Angie Bjorklund, a two-time Parade All-American, has been on three straight state-qualifying teams at University.
 (Brian Plonka / The Spokesman-Review)

Angie Bjorklund sat uncomfortably – makeup applied, hair being curled – as she awaited her turn before yet another camera. This time it was for a promotional documentary about yet another honor.

Such is life for one of the nation’s premier high school female basketball players. It wasn’t something she anticipated even as the youngster who dreamed one day of playing for storied University of Tennessee.

“It’s kind of fun,” Bjorklund said about all the fuss that occurred in a room away from the gymnasium at University High where she is in the final stages of her own storied four-year career.

“Basketball is the main part.”

When asked to reflect upon her accomplishments and, if she looked in a mirror did she realize that staring back might be the finest female basketball player to come from the Greater Spokane League, Bjorklund’s answer was typical.

“I don’t know,” she said. “I think I look so far ahead more than behind. I’m looking at, ‘Dang!
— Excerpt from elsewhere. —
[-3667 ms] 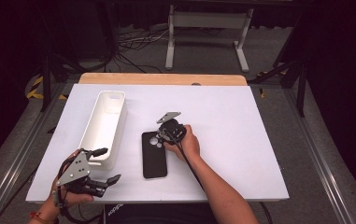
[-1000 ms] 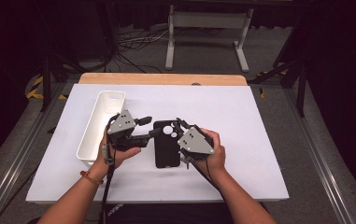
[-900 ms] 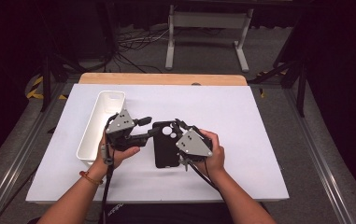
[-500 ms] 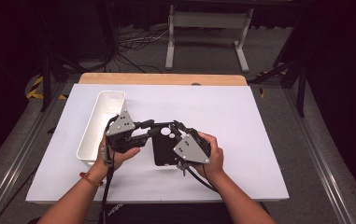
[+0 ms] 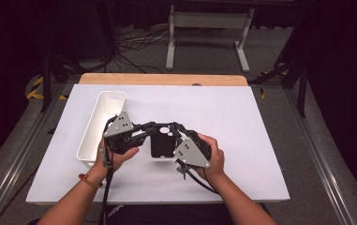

I have to work hard because (current Tennessee star) Candace Parker’s pretty dang good.’ And Sidney Spencer is going to be tough to replace and hopefully I’ll be able to do that.”

Her chances are good. When Bjorklund’s career at U-Hi is complete she will have rewritten every Greater Spokane League scoring record, except single-season marks by Adam Morrison, while becoming the league’s first 2,000-point scorer.

She has already been a two-time Parade All-American, a Gatorade Washington Player of the Year (with a couple of other player of the year honors as well), was invited to participate in a USA Basketball age-group team tryout (injury prevented it), and been a member of three successive U-Hi state basketball qualifiers with a chance this weekend of making it four.

And yes, she realized her dream. Bjorklund signed this winter to play for Pat Summitt’s Tennessee Volunteers after committing as a junior.

She had narrowed it to teams with the best programs in the nation, like Connecticut and Duke, but stuck with her original choice.

“My dad (Jim) is a Realtor and he made this analogy,” Bjorklund said. “It is like when he goes around and shows people houses when they already have one house they really want to buy. They always compare them to that. That kind of put this in perspective for me.”

Bjorklund was ticketed for greatness during her formative years because people recognized in her a passion for the game, potential and willingness to do what it took to attain it.

She arrived at U-Hi and had an immediate impact, finishing second in scoring to her sister Jami, now starting at Gonzaga University.

“You think, as a freshman like any other,” said Bjorklund, “that you’ll sit back and observe. You never know what to expect.”

The Titans reached state. The next two years they finished sixth and third and Angie led the GSL in scoring average, even as she struggled a bit with injuries.

First it was her back, then there were leg fractures that many attributed to overwork. Summitt told her last summer when the injury recurred, “Remember, less is more.”

This year, Bjorklund said she’s been injury-free and the results are evident. She is averaging 26 points per game.

But those who know her say that scoring is the least of her attributes.

Ron Adams, her summer Spokane Stars coach, has unabashedly proclaimed her the best female high school player in the country and sticks by his opinion.

“What separates her is that she has no weakness, offensively and defensively in her game,” he said, ticking off her ability to shoot long range, change speeds, attack the basket, play outstanding on-ball defense and know when to help away. Plus she can rebound.

“And her best attribute is passing.”

Her coach at U-Hi, Mark Stinson, sees additional things.

“The nice thing about Angie is she makes other players better,” he said. “It’s not just her scoring that propels us.”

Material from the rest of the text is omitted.